**Your task:** Search the listing below for the word "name" and copy each line where it appears.

**Given material:**
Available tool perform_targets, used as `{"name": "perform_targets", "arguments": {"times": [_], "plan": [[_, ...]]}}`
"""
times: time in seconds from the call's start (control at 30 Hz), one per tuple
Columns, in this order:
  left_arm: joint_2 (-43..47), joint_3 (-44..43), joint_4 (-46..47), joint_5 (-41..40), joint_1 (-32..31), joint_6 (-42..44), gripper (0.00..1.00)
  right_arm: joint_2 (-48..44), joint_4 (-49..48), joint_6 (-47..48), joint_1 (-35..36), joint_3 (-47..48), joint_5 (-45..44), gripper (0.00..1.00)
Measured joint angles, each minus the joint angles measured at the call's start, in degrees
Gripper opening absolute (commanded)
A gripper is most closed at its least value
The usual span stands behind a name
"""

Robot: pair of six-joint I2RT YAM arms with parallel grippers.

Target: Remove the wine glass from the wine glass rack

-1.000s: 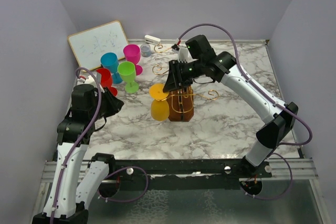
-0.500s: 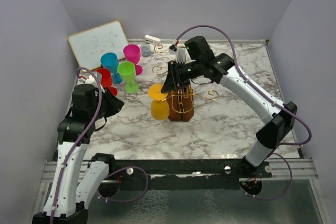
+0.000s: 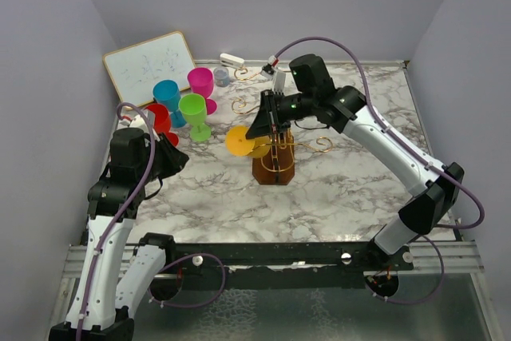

**Response:**
Available tool perform_targets, used as `{"name": "perform_targets", "arguments": {"times": [_], "plan": [[_, ...]]}}`
The usual span stands behind a name

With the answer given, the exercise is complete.